## GIVEN MATERIAL:
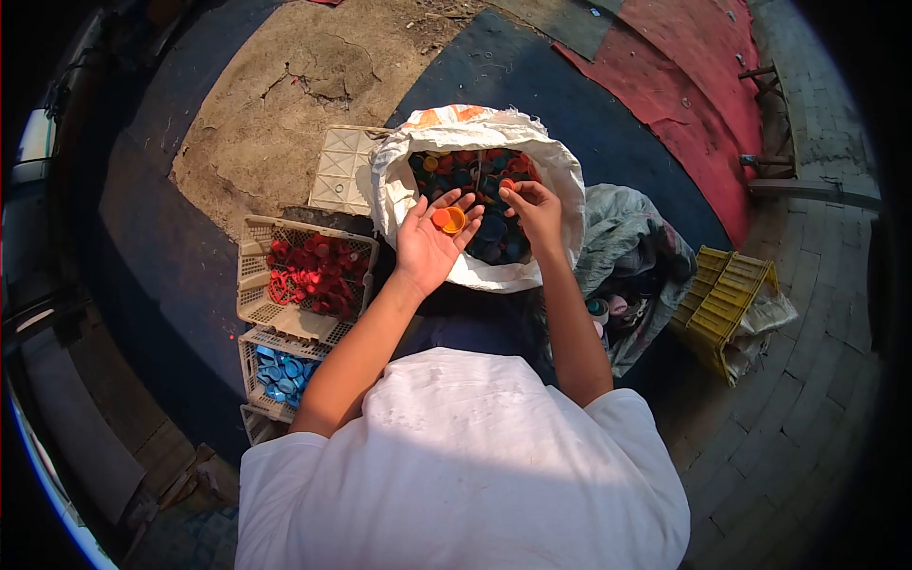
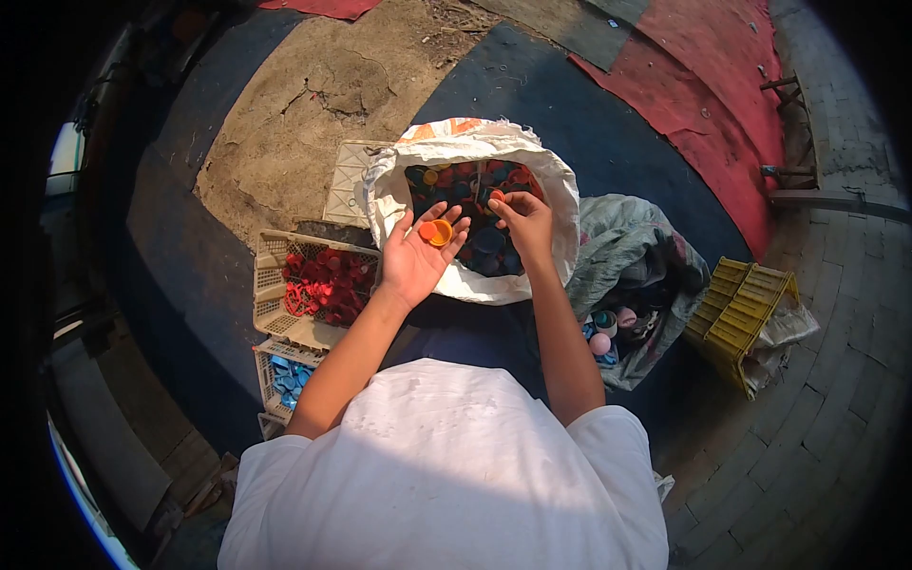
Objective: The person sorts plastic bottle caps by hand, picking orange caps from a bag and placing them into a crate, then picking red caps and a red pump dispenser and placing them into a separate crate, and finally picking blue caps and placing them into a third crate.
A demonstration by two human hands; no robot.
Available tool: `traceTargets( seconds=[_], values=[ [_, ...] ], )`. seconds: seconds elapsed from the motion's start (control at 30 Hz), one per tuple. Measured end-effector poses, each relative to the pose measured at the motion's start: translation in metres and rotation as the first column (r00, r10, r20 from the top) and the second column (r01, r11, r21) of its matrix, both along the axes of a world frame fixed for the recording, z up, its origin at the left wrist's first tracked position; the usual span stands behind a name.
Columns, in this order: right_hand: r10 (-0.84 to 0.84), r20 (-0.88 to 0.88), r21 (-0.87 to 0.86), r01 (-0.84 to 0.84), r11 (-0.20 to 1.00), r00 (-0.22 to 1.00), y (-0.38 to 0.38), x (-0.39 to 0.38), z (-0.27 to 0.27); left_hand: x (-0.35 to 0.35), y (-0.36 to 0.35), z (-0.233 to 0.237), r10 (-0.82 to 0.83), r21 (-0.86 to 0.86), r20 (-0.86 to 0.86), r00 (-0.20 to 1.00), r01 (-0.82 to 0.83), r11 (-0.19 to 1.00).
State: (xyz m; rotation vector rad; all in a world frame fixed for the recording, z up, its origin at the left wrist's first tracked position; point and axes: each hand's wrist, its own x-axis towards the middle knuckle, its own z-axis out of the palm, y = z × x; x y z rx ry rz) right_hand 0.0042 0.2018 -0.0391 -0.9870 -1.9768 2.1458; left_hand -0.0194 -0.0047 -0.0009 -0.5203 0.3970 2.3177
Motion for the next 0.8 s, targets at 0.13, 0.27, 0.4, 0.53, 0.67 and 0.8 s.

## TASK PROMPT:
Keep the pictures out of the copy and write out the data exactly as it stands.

## SOLUTION TO THIS TASK:
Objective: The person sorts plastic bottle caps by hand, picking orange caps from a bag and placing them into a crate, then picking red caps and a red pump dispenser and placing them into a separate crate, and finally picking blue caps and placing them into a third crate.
A demonstration by two human hands; no robot.
Available tool: `traceTargets( seconds=[_], values=[ [_, ...] ], )`. seconds: seconds elapsed from the motion's start (control at 30 Hz), one per tuple. Measured end-effector poses, each relative to the pose measured at the motion's start: translation in metres and rotation as the first column (r00, r10, r20 from the top) and the second column (r01, r11, r21) of its matrix, both along the axes of a world frame fixed for the recording, z up, its origin at the left wrist's first tracked position; the usual span stands behind a name.
Columns, in this order: right_hand: r10 (-0.84 to 0.84), r20 (-0.88 to 0.88), r21 (-0.87 to 0.86), r01 (-0.84 to 0.84), r11 (-0.20 to 1.00), r00 (-0.22 to 1.00), y (-0.38 to 0.38), x (-0.39 to 0.38), z (-0.27 to 0.27); left_hand: x (-0.35 to 0.35), y (-0.36 to 0.35), z (-0.233 to 0.237), r10 (-0.82 to 0.83), r21 (-0.86 to 0.86), r20 (-0.86 to 0.86), r00 (-0.20 to 1.00), r01 (-0.82 to 0.83), r11 (-0.19 to 1.00).
State: (xyz m; rotation vector rad; all in a world frame fixed for the recording, z up, its origin at the left wrist's first tracked position; point and axes: each hand's wrist, its own x-axis towards the middle knuckle, its own z-axis out of the palm, y = z × x; x y z rx ry rz) right_hand 0.0042 0.2018 -0.0391 -0.9870 -1.9768 2.1458; left_hand -0.0194 -0.0047 -0.0009 -0.5203 0.3970 2.3177
Motion for the next 0.8 s, targets at 0.13, 0.27, 0.4, 0.53, 0.67 and 0.8 s.

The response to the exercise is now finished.